E aí é simplesmente um baita de um azar que, justamente quando o castelo de cartas do City desabou, o Arsenal esteja com um departamento médico tão lotado e precise lidar com outro time aparentemente capaz de encaixar uma campanha de mais de 90 pontos. Ainda assim, está conseguindo acompanhá-lo. A diferença é de quatro pontos. O jogo a menos do Liverpool é um clássico. Faltam 17 rodadas. Há um confronto direto. A briga está longe de terminar.
O que não significa que o Arsenal é um time perfeito. Ainda tem certas dificuldades para arrancar os três pontos quando não joga muito melhor que seus adversários, em parte porque talvez tenha de fato havido negligência para ocupar o cargo de artilheiro com um profissional. Ele nem sempre é necessário. O melhor Liverpool teve Roberto Firmino com a camisa 9, e o Manchester City não tinha um antes de Erling Haaland, mas havia muitos gols nos arredores.

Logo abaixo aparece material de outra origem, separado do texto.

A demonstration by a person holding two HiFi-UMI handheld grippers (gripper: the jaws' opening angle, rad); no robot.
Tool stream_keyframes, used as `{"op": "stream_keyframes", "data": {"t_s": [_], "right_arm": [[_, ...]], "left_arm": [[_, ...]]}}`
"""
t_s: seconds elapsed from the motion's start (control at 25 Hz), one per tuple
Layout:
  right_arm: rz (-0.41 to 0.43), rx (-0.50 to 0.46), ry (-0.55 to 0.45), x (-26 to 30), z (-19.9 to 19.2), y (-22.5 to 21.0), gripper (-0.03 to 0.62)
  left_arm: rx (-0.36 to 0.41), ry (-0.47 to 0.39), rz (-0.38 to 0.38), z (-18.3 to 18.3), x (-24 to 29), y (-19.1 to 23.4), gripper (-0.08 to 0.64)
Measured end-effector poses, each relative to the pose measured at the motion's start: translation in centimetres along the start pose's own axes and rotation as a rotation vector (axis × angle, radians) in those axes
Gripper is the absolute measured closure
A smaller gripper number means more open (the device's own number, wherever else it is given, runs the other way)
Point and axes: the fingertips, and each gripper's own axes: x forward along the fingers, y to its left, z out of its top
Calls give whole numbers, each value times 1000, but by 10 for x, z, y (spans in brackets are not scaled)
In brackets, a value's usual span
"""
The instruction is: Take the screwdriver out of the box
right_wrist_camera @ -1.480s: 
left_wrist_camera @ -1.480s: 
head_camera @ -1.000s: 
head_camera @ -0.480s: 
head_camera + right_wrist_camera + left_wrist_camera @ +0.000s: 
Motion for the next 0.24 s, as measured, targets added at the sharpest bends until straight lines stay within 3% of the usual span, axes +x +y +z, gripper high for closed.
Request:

O Arsenal, de maneira consciente ou não, tenta replicar a fórmula. O maior investimento para a posição é um centroavante notório por fazer tudo muito bem, menos essa parte – e até que Gabriel Jesus estava embalando antes de se machucar novamente. Parece um desperdício pagar € 75 milhões em Kai Havertz apenas para tê-lo como bode expiatório quando ele não consegue ser o jogador que não é. Raheem Sterling é o 20º maior artilheiro da história da Premier League e seria ótimo como essa fonte periférica de gols se não tivesse chegado naquela fase da carreira em que uma transferência para o West Ham é iminente.
Existem níveis de formação de time: competente, bom, ótimo, histórico. Cada degrau é mais difícil de subir do que o anterior e, na maior parte do tempo, não foi necessário estar exatamente no topo para conquistar os principais títulos. O Arsenal está próximo. Talvez a última peça do quebra-cabeça seja um centroavante. Talvez não. Mas não é a hora de desanimar, mesmo que esta acabe sendo mais uma temporada em branco.
É a hora de canalizar tudo que for possível para dar esse último passo.